Он проводил ее и пошел обратно через парк. Не отпускать бы ее, удержать бы — какую ни на есть — жестокую, вульгарную, с ослепительными синими глазами, с ее жалкими стихами, толстыми ногами, с ее нечистой, сухой, низменной, инфантильной душой. Ему вдруг пришло в голову: что если люди соединяются на том свете (я в это не верю, но предположим)? как тогда я смогу помешать этой сморщенной, безпомощной, убогой ее душе карабкаться на меня, проползать по мне? Но мы покамест еще на этом свете, и я, как это ни странно, живу, и что-то есть такое во мне и в жизни, что ——
Казалось, что совершенно неожиданно (ибо отчаянье редко приводит к великим открытиям) он стоит на пороге простого разрешения вселенской загадки, но его перебили настойчивой просьбой. Сидевшая под деревом белка заметила Пнина на тропке. Одним извивистым, цепким движением умный зверек вскарабкался на край фонтанчика питьевой воды, и когда Пнин подошел, принялся, раздувая щеки, тыкать своей овальной мордочкой в его сторону с довольно грубым цыканьем. Пнин понял и, немного пошарив, нашел то, что требовалось надавить. Презрительно посматривая на него, томимая жаждой грызунья тотчас начала пить из плотного, искрящегося столбика воды и пила довольно долго. У нее, должно быть, жар, подумал Пнин, тихо и вольно плача, продолжая вежливо нажимать на рычажок и в то же время стараясь не встречаться глазами с уставившимся на него неприятным взглядом. Утолив жажду и не выказав ни малейшей признательности, белка улизнула.

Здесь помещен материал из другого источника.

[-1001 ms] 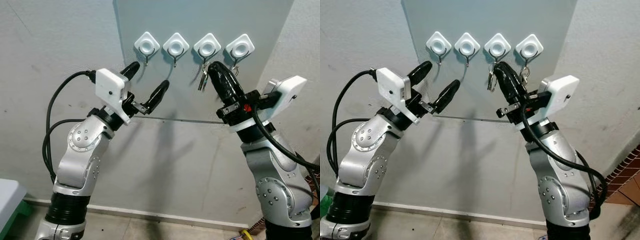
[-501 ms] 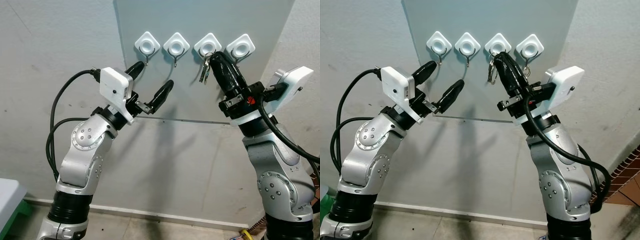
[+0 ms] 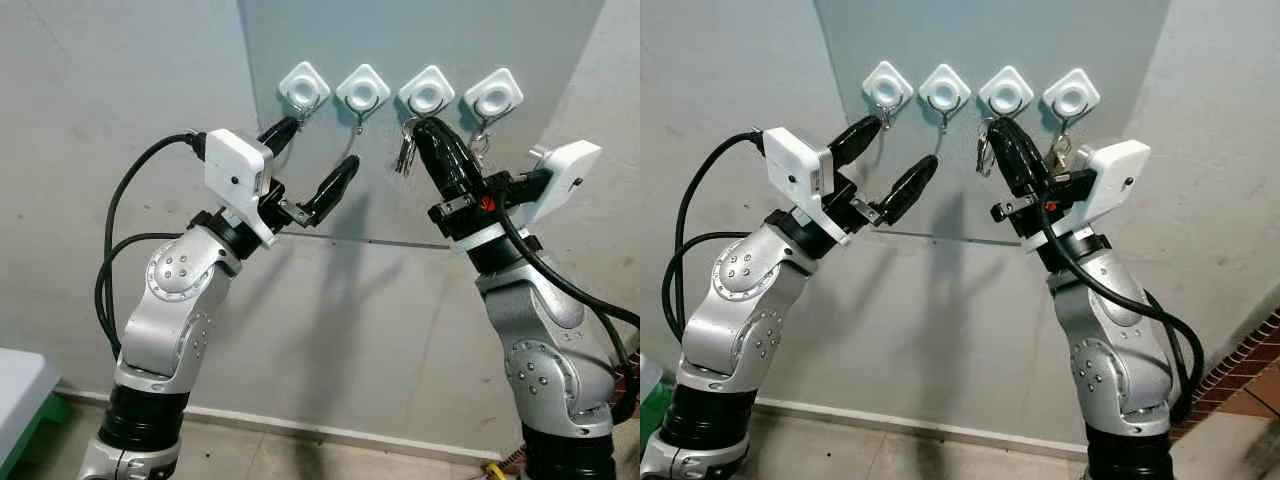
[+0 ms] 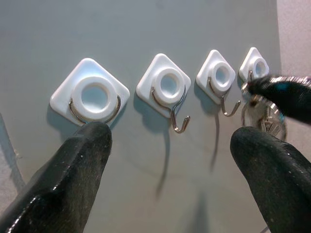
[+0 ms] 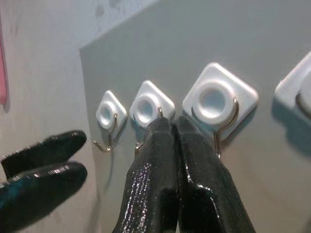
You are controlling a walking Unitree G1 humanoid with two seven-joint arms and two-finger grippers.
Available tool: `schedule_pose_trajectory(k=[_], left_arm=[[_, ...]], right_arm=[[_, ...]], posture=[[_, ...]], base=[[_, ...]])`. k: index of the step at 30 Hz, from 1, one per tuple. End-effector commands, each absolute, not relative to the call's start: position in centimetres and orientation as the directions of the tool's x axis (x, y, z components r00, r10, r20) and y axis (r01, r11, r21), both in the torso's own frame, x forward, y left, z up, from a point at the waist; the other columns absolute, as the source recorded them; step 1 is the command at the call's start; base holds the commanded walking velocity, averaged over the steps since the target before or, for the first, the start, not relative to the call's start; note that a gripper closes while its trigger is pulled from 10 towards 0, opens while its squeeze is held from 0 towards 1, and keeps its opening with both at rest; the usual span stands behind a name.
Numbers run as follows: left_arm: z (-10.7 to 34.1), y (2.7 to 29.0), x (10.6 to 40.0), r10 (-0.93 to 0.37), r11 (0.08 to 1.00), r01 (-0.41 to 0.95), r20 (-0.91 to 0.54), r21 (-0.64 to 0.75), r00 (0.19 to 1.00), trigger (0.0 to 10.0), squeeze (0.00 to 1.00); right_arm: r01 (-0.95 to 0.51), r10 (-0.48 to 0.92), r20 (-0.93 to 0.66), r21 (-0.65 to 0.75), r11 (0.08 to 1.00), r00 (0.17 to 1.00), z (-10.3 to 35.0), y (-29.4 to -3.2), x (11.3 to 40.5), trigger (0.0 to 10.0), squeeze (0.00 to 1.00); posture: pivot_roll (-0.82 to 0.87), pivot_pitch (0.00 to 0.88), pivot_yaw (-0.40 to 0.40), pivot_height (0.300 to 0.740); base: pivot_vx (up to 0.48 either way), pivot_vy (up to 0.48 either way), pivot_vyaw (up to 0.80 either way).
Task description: Hang keys on a hook
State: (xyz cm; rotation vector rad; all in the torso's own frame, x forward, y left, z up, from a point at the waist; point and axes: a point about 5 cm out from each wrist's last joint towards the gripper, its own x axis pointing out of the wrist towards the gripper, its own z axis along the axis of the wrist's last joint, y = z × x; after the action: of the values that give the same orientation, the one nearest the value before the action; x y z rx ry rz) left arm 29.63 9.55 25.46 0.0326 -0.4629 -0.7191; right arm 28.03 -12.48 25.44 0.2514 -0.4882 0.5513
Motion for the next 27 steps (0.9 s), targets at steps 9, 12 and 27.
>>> schedule_pose_trajectory(k=[9,12,27], left_arm=[[26.2,9.0,29.0,-0.657,0.742,0.639,0.408,0.202,0.634,10.0,0.0],[26.1,8.9,28.9,-0.658,0.741,0.642,0.405,0.199,0.634,10.0,0.0],[25.6,8.6,28.2,-0.669,0.732,0.653,0.39,0.196,0.633,10.0,0.0]], right_arm=[[-0.5,0.365,0.491,0.176,0.848,0.791,24.7,-12.7,28.9,10.0,0.0],[-0.495,0.358,0.491,0.183,0.849,0.795,24.6,-12.8,28.8,10.0,0.0],[-0.505,0.324,0.542,0.224,0.833,0.775,25.0,-13.6,28.3,10.0,0.0]], posture=[[-0.05,0.0,0.03,0.74],[-0.05,0.0,0.03,0.74],[-0.06,0.0,0.03,0.74]], base=[[0.0,0.0,0.0],[0.0,0.0,0.0],[0.0,0.0,0.0]])
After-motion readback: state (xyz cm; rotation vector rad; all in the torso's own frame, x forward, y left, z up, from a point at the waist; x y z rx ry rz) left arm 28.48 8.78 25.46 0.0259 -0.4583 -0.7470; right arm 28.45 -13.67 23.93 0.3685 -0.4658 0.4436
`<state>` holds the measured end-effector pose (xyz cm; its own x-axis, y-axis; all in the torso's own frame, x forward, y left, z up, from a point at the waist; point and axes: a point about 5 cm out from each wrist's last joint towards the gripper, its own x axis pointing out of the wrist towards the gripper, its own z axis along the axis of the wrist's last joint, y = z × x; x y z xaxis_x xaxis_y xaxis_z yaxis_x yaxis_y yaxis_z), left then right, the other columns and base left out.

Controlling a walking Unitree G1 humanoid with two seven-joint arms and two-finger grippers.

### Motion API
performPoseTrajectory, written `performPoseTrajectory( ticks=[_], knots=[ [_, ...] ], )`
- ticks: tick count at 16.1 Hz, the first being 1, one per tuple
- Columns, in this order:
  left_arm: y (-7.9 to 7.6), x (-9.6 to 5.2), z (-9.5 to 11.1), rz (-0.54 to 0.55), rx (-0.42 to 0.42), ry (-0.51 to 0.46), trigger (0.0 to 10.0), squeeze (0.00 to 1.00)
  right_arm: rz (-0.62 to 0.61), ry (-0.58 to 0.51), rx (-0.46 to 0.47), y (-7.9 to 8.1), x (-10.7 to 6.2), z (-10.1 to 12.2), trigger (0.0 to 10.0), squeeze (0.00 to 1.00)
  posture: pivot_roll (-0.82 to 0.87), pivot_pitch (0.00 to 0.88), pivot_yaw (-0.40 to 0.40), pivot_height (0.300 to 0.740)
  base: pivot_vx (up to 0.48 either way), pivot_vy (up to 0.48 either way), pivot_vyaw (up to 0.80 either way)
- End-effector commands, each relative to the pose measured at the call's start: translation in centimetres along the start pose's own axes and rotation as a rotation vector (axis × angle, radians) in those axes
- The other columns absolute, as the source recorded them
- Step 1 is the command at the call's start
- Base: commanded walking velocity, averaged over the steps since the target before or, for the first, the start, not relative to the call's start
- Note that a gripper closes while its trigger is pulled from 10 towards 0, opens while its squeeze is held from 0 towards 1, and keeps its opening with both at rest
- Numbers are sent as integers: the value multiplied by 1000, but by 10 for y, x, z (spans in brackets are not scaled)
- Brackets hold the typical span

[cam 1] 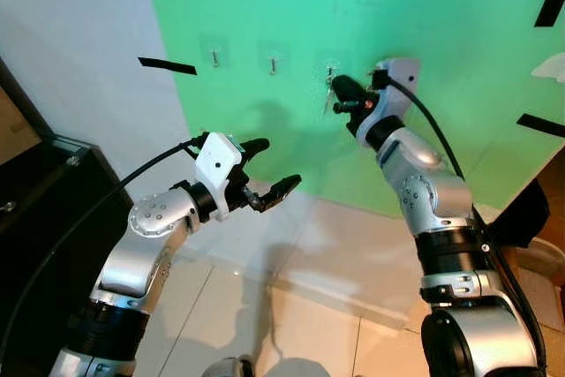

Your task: Hang keys on a hook

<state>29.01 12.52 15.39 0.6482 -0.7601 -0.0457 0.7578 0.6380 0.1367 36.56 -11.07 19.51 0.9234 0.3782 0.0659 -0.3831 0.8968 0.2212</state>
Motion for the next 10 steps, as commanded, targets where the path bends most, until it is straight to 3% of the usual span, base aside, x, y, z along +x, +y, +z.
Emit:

Водяной отец пошел своей дорогой, дошел до конца тропинки, потом повернул в боковую улицу, где был маленький бар в виде бревенчатой избушки с гранатовыми стеклами в створчатых окнах.
Когда в четверть шестого Джоана с полной сумкой провизии, двумя иллюстрированными журналами и тремя пакетами вернулась домой, она нашла в почтовом ящике на веранде авиаписьмо-экспресс от дочери. Прошло больше трех недель с тех пор, как Изабелла кратко известила родителей, что после медового месяца в Аризоне они благополучно добрались до мужниного города. Манипулируя свертками, Джоана разорвала конверт. Это было восторженно-счастливое письмо, и она одним духом пробежала его, — от облегчения у нее перед глазами все как-то поплыло в радужном сиянии. Снаружи входной двери она нащупала, а потом с секундным недоумением увидела ключи Пнина, свисавшие из замочной скважины вместе с кожаным футлярчиком наподобие грозди его нежнейших внутренностей; она воспользовалась ими, чтобы отпереть дверь, и как только вошла, услышала доносившийся из чулана громкий анархический перестук: там кто-то отворял и захлопывал шкапы один за другим.